===== Information provided =====

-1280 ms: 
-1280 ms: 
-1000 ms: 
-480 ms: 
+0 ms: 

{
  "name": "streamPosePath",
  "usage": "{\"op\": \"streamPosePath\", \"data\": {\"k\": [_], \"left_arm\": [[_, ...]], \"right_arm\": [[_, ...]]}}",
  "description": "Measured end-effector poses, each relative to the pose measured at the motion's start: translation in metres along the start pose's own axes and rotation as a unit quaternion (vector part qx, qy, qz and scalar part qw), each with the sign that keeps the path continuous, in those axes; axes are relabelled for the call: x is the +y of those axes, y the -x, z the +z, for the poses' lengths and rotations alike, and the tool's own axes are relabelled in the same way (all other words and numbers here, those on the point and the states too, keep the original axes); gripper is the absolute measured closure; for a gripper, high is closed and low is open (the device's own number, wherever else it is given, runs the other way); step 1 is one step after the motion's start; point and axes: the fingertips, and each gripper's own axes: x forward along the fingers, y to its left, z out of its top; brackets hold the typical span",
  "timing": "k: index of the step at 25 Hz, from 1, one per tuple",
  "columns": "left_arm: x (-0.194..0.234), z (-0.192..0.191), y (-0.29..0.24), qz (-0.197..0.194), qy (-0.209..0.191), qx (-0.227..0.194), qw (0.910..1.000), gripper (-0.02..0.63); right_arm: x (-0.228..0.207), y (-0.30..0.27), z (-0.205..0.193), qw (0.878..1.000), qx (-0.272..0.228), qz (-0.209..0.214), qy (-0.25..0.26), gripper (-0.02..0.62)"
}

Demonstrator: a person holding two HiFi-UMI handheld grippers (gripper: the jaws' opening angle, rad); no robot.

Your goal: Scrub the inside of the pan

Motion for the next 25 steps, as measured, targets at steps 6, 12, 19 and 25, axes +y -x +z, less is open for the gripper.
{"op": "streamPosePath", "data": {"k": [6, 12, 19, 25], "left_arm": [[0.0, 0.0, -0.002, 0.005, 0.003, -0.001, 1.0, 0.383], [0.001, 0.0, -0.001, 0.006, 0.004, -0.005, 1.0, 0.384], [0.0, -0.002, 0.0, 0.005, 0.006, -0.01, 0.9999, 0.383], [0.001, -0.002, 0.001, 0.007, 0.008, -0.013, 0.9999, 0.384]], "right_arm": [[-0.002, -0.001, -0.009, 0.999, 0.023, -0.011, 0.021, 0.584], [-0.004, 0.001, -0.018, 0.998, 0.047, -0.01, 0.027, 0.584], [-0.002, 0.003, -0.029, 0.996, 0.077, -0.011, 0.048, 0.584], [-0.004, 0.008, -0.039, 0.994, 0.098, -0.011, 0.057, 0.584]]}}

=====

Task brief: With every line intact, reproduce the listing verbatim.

Result for this exercise:
-1280 ms: 
-1280 ms: 
-1000 ms: 
-480 ms: 
+0 ms: 

{
  "name": "streamPosePath",
  "usage": "{\"op\": \"streamPosePath\", \"data\": {\"k\": [_], \"left_arm\": [[_, ...]], \"right_arm\": [[_, ...]]}}",
  "description": "Measured end-effector poses, each relative to the pose measured at the motion's start: translation in metres along the start pose's own axes and rotation as a unit quaternion (vector part qx, qy, qz and scalar part qw), each with the sign that keeps the path continuous, in those axes; axes are relabelled for the call: x is the +y of those axes, y the -x, z the +z, for the poses' lengths and rotations alike, and the tool's own axes are relabelled in the same way (all other words and numbers here, those on the point and the states too, keep the original axes); gripper is the absolute measured closure; for a gripper, high is closed and low is open (the device's own number, wherever else it is given, runs the other way); step 1 is one step after the motion's start; point and axes: the fingertips, and each gripper's own axes: x forward along the fingers, y to its left, z out of its top; brackets hold the typical span",
  "timing": "k: index of the step at 25 Hz, from 1, one per tuple",
  "columns": "left_arm: x (-0.194..0.234), z (-0.192..0.191), y (-0.29..0.24), qz (-0.197..0.194), qy (-0.209..0.191), qx (-0.227..0.194), qw (0.910..1.000), gripper (-0.02..0.63); right_arm: x (-0.228..0.207), y (-0.30..0.27), z (-0.205..0.193), qw (0.878..1.000), qx (-0.272..0.228), qz (-0.209..0.214), qy (-0.25..0.26), gripper (-0.02..0.62)"
}

Demonstrator: a person holding two HiFi-UMI handheld grippers (gripper: the jaws' opening angle, rad); no robot.

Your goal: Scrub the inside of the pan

Motion for the next 25 steps, as measured, targets at steps 6, 12, 19 and 25, axes +y -x +z, less is open for the gripper.
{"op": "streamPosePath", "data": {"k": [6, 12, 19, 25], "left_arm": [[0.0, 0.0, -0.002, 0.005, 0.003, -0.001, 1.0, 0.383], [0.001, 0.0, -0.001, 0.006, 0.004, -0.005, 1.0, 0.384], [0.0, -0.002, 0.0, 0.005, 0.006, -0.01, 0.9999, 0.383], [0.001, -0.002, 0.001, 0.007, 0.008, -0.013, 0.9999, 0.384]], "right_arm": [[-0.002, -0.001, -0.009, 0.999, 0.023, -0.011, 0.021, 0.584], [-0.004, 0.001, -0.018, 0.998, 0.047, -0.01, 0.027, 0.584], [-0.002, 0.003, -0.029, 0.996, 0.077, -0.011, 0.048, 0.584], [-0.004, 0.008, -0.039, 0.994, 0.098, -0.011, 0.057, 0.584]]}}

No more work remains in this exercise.